Un profil technique pour une mission stratégique
Ancien conseil juridique du président Bassirou Diomaye Faye, Me Moussa Sarr n’est pas un inconnu des prétoires. Fort d’une expérience de plus de deux décennies au barreau, il s’est illustré dans des domaines pointus tels que le droit pénal économique, les affaires bancaires et le droit public. En parallèle de sa carrière d’avocat, il a partagé son savoir au sein de plusieurs instituts d’enseignement supérieur à Dakar.
Cette expertise technique est perçue comme un levier indispensable pour piloter des chantiers complexes, notamment la gestion rigoureuse des deniers publics et le suivi des procédures de contrôle financier qui occupent actuellement le devant de la scène institutionnelle.
Le défi de la reddition des comptes et les réserves d’Ousmane Sonko
La nomination de Me Moussa Sarr s’inscrit toutefois dans un contexte de divergences au sommet de l’État. Des nuances sont apparues entre la vision du chef de l’État et celle d’Ousmane Sonko concernant la méthodologie à appliquer pour la reddition des comptes. Si ce dernier a précisé ne pas viser personnellement le ministre, il a néanmoins exprimé des doutes sur les orientations globales de cette politique de transparence.
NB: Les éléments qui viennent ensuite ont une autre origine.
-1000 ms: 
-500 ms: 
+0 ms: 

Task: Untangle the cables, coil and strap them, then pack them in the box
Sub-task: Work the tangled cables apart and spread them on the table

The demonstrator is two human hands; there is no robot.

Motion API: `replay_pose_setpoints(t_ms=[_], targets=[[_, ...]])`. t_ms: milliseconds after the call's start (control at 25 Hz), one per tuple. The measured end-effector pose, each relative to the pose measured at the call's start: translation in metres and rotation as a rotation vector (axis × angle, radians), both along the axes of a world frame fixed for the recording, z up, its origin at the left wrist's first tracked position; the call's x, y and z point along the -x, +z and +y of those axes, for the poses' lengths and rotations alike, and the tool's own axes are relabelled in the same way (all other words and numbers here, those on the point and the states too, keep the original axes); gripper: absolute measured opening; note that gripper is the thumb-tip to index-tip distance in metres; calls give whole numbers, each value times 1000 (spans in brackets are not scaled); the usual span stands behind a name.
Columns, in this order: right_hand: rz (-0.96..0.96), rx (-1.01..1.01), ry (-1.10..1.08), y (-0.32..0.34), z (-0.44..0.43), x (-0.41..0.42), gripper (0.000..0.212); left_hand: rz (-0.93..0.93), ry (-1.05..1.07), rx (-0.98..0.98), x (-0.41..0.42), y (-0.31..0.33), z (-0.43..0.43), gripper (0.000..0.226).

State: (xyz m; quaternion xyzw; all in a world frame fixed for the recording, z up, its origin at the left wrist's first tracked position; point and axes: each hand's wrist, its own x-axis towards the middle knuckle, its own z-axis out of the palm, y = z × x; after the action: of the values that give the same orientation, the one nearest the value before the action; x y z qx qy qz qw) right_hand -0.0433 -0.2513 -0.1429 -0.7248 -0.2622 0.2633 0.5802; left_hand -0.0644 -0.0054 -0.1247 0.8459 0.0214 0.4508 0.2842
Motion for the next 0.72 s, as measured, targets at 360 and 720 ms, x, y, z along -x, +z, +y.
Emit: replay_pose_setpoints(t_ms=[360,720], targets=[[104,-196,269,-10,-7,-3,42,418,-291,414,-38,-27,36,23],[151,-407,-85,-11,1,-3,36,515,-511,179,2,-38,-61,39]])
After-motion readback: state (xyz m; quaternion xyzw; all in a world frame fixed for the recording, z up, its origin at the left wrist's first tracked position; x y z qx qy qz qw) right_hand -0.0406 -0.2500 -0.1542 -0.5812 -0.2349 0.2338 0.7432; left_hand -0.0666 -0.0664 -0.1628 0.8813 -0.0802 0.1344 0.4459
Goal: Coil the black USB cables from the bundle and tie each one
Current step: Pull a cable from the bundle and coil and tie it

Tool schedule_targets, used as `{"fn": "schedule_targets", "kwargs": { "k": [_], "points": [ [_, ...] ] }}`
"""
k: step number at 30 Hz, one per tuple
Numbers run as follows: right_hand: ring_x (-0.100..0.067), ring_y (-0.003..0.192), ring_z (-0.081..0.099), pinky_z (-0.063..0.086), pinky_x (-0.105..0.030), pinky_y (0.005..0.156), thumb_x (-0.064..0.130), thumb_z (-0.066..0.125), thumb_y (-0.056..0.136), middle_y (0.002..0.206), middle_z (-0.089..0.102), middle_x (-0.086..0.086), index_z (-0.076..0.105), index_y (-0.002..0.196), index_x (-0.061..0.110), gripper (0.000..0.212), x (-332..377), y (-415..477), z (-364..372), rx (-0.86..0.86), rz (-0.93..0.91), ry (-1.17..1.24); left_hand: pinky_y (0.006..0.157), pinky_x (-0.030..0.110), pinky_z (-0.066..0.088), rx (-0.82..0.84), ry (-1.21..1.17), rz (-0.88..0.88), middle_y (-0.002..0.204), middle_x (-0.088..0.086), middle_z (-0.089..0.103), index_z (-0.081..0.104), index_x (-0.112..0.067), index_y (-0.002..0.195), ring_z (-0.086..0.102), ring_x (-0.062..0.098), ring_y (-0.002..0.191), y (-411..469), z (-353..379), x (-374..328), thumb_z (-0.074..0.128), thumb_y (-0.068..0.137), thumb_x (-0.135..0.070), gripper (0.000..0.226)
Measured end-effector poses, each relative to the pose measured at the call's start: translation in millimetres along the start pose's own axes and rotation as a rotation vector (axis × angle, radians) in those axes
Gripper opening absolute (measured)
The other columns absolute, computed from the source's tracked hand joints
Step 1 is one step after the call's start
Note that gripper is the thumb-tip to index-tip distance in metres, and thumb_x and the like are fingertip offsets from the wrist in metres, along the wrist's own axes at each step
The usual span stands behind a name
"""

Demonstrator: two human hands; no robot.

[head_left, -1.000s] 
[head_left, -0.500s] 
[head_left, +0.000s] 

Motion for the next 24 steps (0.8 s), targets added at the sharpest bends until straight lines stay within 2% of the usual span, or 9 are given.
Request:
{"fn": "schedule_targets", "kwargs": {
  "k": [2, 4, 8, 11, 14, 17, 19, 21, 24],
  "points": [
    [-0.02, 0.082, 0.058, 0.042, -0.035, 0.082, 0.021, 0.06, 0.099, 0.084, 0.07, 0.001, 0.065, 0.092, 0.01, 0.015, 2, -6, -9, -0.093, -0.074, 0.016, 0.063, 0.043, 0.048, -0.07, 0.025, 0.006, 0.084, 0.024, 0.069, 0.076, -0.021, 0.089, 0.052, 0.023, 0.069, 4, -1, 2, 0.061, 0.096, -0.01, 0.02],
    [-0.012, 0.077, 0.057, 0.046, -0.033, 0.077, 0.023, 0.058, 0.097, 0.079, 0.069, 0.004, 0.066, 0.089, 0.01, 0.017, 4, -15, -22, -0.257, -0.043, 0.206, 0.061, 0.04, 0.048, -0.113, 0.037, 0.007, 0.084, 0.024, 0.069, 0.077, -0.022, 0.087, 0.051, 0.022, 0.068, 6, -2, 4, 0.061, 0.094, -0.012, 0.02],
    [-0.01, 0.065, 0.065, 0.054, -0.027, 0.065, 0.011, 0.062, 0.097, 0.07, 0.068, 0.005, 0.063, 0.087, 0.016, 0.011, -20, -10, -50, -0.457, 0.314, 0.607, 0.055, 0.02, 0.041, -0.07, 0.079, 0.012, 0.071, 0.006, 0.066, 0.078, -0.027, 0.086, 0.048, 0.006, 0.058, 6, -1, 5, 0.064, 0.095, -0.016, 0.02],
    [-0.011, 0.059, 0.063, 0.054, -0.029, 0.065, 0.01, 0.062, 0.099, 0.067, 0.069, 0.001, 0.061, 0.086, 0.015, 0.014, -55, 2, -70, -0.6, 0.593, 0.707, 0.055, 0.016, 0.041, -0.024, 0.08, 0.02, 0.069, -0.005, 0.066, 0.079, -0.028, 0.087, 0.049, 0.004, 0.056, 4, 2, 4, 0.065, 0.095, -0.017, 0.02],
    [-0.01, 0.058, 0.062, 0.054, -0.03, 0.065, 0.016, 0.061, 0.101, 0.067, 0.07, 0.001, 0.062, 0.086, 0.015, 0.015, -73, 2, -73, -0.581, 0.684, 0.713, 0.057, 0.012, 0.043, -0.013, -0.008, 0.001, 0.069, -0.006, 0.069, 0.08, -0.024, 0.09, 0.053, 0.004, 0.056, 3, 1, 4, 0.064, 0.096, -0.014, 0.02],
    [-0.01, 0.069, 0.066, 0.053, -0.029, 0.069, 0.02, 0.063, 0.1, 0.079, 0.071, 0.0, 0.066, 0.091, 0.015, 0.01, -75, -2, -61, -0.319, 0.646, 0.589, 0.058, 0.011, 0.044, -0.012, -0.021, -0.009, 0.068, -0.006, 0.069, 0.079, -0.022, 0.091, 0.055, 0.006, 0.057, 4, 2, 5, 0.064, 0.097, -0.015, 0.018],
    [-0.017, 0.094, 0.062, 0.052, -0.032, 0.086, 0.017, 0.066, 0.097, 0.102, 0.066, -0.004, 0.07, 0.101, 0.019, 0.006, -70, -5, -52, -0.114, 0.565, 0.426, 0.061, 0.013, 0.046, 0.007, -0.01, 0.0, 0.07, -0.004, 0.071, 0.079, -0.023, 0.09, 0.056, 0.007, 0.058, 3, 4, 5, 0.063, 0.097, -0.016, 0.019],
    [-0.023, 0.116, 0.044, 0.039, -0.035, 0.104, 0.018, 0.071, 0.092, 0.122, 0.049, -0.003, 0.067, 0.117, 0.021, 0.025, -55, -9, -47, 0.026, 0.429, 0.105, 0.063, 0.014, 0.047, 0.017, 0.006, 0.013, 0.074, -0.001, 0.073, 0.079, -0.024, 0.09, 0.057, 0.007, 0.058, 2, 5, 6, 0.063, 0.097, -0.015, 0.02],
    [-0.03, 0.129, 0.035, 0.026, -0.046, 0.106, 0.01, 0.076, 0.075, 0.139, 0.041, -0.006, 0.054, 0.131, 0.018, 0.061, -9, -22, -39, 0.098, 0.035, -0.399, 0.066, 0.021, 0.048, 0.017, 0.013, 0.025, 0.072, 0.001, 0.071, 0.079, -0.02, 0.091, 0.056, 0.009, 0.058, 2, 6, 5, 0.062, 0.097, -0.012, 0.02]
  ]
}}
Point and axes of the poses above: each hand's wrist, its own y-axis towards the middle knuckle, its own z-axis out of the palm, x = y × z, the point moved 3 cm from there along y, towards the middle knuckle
Équilibre entre fermeté et respect des procédures
Deux courants de pensée semblent aujourd’hui coexister au sein de l’exécutif. D’un côté, les partisans d’une ligne de rupture prônant des sanctions immédiates et sévères. De l’autre, une approche plus institutionnelle, portée par le respect scrupuleux des étapes judiciaires pour éviter toute dérive politique. Le ministère de la Justice se retrouve ainsi au centre d’un arbitrage délicat entre l’aspiration populaire à la transparence et la nécessité de garantir la stabilité de l’État.
L’épineux dossier des violences politiques
Au-delà des questions financières, Me Moussa Sarr hérite du traitement des événements tragiques survenus entre mars 2021 et février 2024. Ces épisodes de violences politiques ont laissé des cicatrices profondes dans la société sénégalaise. Bien qu’une loi d’amnistie ait été votée en mars 2024, la pression reste forte. Les associations de victimes et la société civile continuent de réclamer une clarification des faits et des mesures de réparation adaptées.
Placé sous les projecteurs, le nouveau garde des Sceaux devra naviguer entre les attentes sociales, les impératifs de justice et les équilibres politiques fragiles, où chaque initiative sera scrutée avec la plus grande attention.